Ein neuer Trend erobert unsere Schlafzimmer! Eltern und Kinder verbringen die Nacht gemeinsam in einem Bett - und das nicht nur im Säuglingsalter, sondern bis in die Schulzeit. Co-Sleeping, wie es in Fachkreisen genannt wird, löst jedenfalls Debatten aus. Die "Krone" fragte bei Experten nach, wie sie die Entwicklung sehen.
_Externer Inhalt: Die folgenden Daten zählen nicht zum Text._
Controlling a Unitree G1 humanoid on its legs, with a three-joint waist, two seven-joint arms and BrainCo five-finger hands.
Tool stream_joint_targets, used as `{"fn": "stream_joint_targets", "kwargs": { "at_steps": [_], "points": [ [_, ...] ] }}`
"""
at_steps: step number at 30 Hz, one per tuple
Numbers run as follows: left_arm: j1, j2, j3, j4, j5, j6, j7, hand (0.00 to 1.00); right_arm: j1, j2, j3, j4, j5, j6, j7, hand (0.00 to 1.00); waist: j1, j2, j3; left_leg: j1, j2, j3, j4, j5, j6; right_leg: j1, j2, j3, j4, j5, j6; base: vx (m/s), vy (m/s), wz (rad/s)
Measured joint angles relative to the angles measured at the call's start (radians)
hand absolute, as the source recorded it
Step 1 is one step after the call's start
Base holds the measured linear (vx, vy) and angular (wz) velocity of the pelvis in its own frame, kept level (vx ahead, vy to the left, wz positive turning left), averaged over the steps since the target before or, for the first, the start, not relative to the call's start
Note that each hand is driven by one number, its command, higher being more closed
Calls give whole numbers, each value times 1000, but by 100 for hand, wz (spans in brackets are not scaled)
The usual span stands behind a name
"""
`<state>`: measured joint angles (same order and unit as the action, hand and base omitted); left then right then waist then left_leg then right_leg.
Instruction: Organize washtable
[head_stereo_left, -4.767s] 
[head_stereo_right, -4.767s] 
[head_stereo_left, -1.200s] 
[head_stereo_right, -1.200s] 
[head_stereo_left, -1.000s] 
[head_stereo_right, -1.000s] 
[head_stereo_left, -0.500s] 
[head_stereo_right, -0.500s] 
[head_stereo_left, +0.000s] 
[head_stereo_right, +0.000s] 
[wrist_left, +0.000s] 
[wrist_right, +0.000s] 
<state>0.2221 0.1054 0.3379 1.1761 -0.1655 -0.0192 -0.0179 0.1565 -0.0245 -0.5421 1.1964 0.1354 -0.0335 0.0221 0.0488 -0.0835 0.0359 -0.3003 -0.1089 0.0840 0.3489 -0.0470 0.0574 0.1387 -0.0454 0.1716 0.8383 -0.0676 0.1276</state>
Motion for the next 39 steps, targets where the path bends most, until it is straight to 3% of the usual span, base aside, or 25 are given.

Das Unternehmen Wolfschwenger aus Kärnten hat sich auf Betten spezialisiert, die man - wie berichtet - je nach Anzahl der Kinder erweitern kann. Viele Eltern schwören mittlerweile auf "Familien-Betten" und schätzen dabei vor allem die Nähe zu ihren Kindern.

Vermittelt Co-Sleeping sichere Bindung?
Auch Kinder-Psychologin Simone Fröch bestätigt die positive Wirkung: "Co-Sleeping kann Kindern genau wie gemeinsames Essen und Spielen eine sichere Bindung vermitteln." Dass die Kinder dann gar nicht mehr alleine schlafen wollen, befürchtet die Expertin nicht. "Früher oder später entsteht in jedem Kind der Wunsch nach einem eigenen Schlafreich", so Fröch.

Kinder haben anderen Schlafrhythmus
Ganz anders sieht das Schlafmediziner Manfred Walzl und warnt: "Kinder brauchen ihren eigenen Schlafbereich, denn sie haben einen ganz anderen Rhythmus". Ein Schulkind sollte mindestens zwölf Stunden am Tag schlafen. Im solchen Betten wäre das aber nicht möglich. Denn: "In der Nacht bewegen wir uns bis zu 70 Mal und wenn sich ein Elternteil umdreht, können Kinder damit geweckt werden", so Walzl. Aber gegen ein bisschen kuscheln am Wochenende in der Früh hat der Schlafmediziner nichts einzuwenden.